→ Action item: Look through the data for the string "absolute". Copy every line where it is found.

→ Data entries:
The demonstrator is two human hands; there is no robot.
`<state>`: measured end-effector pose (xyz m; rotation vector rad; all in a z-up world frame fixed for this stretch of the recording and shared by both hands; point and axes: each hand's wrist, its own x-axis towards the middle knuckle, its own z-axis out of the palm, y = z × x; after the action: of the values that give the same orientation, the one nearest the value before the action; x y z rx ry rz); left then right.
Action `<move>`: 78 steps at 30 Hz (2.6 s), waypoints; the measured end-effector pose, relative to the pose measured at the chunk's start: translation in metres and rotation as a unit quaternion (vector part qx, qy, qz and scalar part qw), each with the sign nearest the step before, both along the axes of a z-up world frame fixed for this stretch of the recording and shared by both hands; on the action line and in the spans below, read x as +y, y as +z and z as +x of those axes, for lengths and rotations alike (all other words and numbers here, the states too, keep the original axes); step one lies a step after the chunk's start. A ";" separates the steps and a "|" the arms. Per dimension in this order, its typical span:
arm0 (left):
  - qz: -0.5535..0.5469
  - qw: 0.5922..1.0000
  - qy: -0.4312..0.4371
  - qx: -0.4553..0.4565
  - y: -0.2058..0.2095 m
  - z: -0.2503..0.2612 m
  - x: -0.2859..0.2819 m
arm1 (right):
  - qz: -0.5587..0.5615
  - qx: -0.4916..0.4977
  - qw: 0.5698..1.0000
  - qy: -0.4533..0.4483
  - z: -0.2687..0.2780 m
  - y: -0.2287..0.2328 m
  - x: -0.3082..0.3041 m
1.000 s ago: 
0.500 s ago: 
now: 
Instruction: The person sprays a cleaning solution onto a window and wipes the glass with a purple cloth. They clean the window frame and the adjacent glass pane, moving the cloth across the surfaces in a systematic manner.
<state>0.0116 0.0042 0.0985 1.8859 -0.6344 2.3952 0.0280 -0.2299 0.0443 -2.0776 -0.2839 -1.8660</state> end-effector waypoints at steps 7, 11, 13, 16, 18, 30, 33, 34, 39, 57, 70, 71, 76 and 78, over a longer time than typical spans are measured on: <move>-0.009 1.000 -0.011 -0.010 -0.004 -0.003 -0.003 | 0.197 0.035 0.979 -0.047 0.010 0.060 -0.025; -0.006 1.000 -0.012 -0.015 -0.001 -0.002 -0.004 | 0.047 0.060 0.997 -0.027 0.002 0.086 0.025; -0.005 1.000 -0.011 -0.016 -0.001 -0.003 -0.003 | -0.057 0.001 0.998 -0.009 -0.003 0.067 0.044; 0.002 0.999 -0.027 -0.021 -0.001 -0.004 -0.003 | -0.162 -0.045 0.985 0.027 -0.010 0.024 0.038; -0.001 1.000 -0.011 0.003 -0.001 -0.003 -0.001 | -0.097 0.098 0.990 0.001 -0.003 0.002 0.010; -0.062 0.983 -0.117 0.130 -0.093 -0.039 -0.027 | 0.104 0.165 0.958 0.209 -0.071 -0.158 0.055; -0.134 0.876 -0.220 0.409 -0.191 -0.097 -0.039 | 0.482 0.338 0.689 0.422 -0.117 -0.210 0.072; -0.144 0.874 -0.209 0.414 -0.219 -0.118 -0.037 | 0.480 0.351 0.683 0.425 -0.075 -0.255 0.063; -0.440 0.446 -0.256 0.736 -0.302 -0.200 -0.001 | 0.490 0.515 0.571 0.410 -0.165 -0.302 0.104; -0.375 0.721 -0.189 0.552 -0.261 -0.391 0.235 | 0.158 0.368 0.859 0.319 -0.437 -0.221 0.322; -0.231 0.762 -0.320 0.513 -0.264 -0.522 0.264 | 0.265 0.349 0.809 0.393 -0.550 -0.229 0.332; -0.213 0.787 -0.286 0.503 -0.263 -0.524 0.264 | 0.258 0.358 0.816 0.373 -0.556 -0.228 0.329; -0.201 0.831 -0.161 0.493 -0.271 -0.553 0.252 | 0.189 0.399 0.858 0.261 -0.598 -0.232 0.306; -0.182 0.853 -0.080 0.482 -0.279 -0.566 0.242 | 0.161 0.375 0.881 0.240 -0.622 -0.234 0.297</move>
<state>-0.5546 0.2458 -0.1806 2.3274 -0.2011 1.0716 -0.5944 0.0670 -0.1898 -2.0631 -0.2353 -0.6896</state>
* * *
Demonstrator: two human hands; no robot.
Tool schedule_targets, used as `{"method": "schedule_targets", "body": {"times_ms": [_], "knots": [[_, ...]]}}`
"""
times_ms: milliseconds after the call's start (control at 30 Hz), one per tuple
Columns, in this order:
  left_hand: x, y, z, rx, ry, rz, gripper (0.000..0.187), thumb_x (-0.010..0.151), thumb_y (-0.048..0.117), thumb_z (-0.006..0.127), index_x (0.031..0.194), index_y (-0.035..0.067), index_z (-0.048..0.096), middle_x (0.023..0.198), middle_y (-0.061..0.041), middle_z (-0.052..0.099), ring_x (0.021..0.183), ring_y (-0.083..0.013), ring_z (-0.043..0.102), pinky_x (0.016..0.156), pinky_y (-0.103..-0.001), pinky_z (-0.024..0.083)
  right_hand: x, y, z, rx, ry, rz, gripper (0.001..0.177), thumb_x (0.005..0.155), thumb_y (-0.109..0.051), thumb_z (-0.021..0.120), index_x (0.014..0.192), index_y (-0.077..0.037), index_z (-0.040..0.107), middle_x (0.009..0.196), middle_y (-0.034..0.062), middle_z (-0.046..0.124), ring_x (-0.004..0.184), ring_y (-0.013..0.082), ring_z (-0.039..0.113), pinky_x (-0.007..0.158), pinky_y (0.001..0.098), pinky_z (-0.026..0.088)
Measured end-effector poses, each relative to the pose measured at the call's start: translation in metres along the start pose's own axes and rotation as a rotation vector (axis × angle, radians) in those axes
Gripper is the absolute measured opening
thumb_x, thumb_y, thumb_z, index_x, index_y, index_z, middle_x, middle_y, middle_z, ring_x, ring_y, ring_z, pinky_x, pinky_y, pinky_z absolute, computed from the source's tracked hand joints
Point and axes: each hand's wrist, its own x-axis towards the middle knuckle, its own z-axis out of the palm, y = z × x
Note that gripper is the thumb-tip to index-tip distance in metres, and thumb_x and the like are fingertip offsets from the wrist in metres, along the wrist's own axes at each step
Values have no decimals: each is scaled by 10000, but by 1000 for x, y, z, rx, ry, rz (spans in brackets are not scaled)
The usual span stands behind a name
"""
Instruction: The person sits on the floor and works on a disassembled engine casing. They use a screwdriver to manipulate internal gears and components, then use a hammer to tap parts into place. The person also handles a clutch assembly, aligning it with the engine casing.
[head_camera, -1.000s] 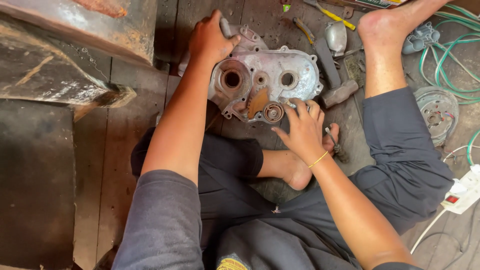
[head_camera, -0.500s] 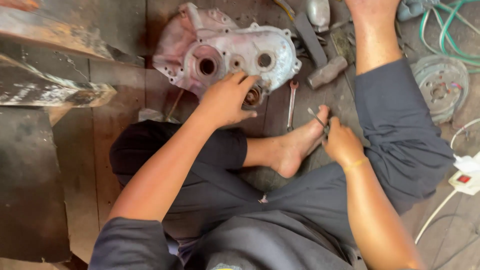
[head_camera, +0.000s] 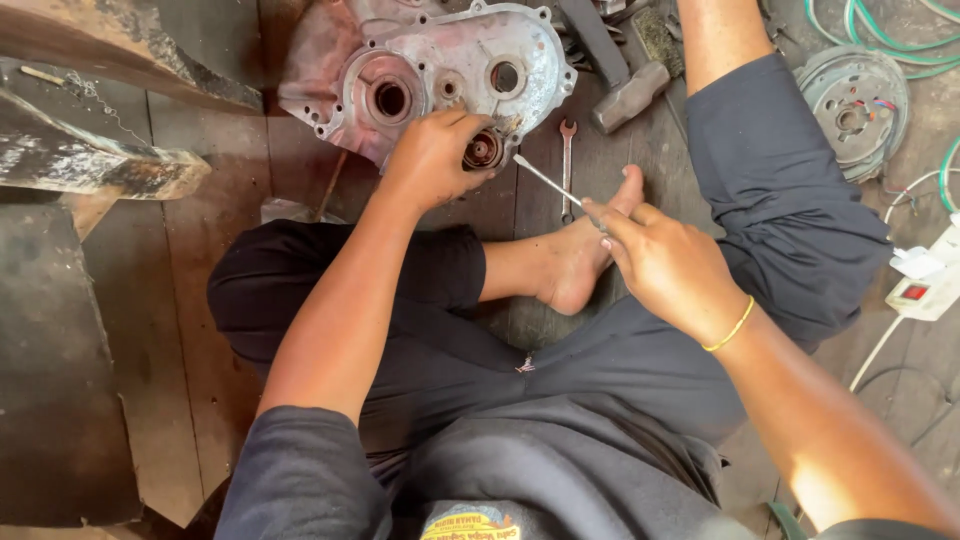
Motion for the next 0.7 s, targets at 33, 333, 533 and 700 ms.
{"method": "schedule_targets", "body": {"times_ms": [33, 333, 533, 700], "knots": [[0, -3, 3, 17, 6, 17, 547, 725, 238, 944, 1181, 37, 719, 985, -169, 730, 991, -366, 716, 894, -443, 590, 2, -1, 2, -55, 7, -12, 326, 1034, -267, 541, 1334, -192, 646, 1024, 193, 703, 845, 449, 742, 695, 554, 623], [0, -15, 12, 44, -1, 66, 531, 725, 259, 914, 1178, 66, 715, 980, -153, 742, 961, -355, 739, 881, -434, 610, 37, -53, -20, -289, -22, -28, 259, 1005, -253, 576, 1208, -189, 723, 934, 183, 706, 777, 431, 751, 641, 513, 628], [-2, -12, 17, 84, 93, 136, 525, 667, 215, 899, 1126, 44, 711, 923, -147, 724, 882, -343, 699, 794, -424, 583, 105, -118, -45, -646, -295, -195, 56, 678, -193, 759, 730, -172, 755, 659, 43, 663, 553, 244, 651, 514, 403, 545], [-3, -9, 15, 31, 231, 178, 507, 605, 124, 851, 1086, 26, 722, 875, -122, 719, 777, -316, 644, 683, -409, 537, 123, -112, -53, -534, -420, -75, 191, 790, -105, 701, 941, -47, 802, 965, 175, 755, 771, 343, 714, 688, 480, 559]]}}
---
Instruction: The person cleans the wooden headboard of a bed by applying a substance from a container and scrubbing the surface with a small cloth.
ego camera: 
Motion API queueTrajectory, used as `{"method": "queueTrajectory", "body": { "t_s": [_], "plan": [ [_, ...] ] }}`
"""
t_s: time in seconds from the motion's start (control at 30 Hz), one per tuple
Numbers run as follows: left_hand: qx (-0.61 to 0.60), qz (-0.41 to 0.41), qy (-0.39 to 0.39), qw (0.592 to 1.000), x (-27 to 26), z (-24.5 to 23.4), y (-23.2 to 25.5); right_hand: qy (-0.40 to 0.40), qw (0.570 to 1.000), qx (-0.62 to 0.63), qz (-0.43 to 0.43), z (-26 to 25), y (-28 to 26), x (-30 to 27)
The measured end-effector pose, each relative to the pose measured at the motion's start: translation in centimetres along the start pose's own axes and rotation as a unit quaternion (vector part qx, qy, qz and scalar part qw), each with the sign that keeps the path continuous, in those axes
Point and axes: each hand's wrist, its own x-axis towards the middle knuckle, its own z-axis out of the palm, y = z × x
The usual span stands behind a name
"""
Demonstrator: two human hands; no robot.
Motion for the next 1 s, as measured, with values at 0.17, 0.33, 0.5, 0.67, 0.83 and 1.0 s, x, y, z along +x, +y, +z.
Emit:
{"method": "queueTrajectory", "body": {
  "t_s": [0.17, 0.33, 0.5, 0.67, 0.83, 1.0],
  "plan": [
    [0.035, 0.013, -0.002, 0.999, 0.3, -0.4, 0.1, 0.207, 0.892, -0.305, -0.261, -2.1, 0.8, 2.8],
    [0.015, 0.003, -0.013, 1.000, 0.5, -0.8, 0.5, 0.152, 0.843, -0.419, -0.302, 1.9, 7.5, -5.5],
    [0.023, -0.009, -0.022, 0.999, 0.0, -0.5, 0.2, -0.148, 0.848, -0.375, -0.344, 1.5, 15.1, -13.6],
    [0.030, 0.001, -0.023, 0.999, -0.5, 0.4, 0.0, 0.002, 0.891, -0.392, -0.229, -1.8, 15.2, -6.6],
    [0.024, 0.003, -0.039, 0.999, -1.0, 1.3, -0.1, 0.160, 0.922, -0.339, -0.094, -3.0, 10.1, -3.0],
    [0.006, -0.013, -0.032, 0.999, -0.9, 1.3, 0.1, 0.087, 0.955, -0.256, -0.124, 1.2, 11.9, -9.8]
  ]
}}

→ Exercise solution:
Gripper is the absolute measured opening
thumb_x, thumb_y, thumb_z, index_x, index_y, index_z, middle_x, middle_y, middle_z, ring_x, ring_y, ring_z, pinky_x, pinky_y, pinky_z absolute, computed from the source's tracked hand joints

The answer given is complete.